There is another park by my house. It’s much smaller, about the size of a shoebox. Me and my brother can walk to this park because it’s only a block away and there is a jungle gym made of wood and a tire swing and sand. And it’s boring compared to Nay Aug Park so we try to make it interesting by doing things we’re not supposed to do. The boys dare me to jump off the jungle gym. It’s way high over my head and it hurts my feet to jump off but I do it anyway. I do it because the boys are watching and because they dared me to do it. The boys keep a Playboy magazine hidden in the bushes at the park and sometimes they show it to me. The magazine makes my little brother nervous. I can tell. He’s worried he’s gonna get caught and makes me promise not to say anything. My brother is always trying to get more Playboy magazines. He thinks it’s funny. I don’t know what the big deal is.

I’ve seen mom naked and she looks just like the ladies in the Playboy magazine. One time, when we were swimming in the pool at Nay Aug Park, mom’s boobs popped out of her bathing suit. I pointed at her top and she looked down. She was so embarrassed and she quickly put her top back on. She looked a little nervous and sweaty for a while afterwards and she kept checking her bathing suit top over and over to make sure it was on right.

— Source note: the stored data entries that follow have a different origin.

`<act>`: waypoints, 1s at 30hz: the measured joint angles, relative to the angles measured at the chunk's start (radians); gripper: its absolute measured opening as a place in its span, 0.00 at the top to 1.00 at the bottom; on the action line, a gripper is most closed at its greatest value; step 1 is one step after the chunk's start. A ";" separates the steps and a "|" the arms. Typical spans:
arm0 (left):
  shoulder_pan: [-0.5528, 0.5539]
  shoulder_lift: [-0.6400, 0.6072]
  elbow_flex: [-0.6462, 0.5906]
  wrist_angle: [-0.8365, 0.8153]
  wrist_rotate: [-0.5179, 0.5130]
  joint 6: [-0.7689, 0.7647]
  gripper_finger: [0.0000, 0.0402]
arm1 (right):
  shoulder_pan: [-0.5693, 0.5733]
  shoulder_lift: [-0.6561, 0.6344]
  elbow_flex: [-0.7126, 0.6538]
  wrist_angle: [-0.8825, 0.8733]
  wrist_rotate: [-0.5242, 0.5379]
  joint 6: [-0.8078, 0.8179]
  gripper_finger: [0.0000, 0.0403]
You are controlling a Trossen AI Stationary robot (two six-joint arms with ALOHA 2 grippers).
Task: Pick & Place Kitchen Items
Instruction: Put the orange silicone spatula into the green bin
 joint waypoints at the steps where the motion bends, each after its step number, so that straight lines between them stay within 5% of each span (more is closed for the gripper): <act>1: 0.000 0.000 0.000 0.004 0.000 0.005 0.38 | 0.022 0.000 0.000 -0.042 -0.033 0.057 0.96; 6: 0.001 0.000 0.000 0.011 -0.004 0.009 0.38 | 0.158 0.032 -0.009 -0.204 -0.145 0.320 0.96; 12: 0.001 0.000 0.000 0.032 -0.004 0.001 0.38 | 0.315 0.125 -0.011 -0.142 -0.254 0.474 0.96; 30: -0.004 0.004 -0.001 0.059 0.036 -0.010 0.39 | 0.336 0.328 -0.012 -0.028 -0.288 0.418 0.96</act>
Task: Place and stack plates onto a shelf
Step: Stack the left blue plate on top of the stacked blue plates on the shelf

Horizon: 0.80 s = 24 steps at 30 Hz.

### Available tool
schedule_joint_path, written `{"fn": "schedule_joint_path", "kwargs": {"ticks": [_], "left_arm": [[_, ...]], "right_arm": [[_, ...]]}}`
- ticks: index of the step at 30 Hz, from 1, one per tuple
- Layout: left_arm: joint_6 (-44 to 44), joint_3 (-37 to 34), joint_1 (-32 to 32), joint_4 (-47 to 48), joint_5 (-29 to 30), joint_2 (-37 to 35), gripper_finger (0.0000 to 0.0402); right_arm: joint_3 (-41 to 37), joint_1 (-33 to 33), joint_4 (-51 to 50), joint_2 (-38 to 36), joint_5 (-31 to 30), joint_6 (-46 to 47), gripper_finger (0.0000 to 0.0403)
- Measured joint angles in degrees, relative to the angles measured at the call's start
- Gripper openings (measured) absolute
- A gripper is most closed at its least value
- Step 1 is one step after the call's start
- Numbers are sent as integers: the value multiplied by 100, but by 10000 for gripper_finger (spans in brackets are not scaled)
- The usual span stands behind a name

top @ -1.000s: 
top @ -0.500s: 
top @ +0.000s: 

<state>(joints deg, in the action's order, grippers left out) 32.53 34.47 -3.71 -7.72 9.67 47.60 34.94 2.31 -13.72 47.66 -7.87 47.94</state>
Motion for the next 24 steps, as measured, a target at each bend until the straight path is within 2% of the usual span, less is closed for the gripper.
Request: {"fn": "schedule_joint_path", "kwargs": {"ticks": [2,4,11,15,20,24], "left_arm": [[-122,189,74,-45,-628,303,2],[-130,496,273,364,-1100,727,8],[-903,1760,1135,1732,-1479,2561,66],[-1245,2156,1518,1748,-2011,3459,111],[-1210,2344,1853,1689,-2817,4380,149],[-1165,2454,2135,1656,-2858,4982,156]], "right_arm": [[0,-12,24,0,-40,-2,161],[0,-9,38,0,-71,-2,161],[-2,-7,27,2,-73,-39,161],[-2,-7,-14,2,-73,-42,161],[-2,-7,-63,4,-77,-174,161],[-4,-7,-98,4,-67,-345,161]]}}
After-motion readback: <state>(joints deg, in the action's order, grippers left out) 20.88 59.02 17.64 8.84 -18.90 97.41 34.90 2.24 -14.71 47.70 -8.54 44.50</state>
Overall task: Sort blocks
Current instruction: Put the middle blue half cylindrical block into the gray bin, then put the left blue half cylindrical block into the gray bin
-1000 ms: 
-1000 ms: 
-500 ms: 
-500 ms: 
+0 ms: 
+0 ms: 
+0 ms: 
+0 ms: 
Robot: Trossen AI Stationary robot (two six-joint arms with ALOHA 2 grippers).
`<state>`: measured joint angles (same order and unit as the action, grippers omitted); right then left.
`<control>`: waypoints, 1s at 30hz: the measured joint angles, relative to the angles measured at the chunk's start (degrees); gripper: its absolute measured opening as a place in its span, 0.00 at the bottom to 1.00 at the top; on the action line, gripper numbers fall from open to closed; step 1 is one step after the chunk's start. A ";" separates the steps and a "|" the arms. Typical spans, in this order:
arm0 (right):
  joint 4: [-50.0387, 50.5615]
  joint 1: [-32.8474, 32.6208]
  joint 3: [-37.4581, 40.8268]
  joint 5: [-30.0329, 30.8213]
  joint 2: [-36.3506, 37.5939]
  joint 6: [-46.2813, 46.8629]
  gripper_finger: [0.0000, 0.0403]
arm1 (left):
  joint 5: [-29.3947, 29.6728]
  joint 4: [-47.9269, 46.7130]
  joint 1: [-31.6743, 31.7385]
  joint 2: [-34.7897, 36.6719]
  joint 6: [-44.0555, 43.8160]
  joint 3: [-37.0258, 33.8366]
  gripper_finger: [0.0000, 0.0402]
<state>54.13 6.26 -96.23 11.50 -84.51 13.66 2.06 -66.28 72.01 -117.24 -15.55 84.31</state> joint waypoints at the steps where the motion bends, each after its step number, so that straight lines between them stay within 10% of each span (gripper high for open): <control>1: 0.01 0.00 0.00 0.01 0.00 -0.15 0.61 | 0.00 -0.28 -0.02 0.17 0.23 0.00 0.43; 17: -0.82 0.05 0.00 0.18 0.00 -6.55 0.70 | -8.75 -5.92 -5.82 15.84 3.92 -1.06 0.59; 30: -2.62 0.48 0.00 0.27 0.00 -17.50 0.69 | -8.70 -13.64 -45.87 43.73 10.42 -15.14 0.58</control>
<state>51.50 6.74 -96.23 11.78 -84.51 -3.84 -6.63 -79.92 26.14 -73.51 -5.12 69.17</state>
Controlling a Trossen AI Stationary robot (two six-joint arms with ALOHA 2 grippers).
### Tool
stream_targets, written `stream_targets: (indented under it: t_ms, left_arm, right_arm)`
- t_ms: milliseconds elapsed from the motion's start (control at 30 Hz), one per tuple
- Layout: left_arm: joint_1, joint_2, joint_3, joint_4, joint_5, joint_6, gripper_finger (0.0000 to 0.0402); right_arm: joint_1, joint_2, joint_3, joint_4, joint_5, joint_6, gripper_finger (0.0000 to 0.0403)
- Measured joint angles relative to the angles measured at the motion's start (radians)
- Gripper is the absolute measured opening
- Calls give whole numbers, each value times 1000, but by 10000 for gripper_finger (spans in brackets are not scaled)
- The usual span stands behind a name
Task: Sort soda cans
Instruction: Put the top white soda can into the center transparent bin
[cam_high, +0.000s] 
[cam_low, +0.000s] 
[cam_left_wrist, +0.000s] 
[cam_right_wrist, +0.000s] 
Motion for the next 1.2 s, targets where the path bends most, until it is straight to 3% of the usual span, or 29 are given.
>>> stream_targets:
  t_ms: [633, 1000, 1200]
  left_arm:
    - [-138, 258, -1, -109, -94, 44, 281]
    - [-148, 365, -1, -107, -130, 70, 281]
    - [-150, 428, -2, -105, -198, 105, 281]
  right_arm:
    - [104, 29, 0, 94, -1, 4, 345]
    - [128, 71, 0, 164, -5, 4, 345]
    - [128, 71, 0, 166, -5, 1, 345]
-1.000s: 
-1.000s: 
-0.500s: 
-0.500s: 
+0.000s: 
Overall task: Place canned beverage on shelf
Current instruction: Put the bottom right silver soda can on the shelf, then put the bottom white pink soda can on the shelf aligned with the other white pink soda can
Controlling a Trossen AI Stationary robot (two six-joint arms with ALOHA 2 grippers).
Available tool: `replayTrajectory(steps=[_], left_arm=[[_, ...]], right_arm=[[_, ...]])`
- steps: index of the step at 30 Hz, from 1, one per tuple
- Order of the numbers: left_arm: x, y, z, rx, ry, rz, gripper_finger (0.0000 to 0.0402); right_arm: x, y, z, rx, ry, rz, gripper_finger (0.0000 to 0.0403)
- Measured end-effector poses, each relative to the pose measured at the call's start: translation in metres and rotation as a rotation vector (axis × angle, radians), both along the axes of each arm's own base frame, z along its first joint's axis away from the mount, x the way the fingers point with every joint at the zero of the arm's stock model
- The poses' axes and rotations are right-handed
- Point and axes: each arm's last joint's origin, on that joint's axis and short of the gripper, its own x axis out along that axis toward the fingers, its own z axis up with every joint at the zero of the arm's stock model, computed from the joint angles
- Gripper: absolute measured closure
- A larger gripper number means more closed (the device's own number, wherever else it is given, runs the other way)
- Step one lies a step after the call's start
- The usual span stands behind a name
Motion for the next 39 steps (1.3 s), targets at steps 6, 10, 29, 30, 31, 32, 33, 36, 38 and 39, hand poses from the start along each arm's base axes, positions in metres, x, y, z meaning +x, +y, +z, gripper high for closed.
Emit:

Mom warns us about the gorge behind Nay Aug Park. She warns us over and over again not to go in the woods behind the pool. Every year, some kids go into the woods and drink some beers and fall off the cliff and die. I worry about the gorge. It’s like a giant monster lurking in the bushes behind the pool eating up kids. I worry about the kids going into the woods and drinking some beers and falling off the cliff. I wonder why they do that. My brother isn’t scared of the woods or the gorge or the cliff. He wants to go exploring. He likes the adventure. But I won’t go exploring with him. No way. I like the rides and the spinning and the swimming and being in the pool with mom. That’s good enough for me.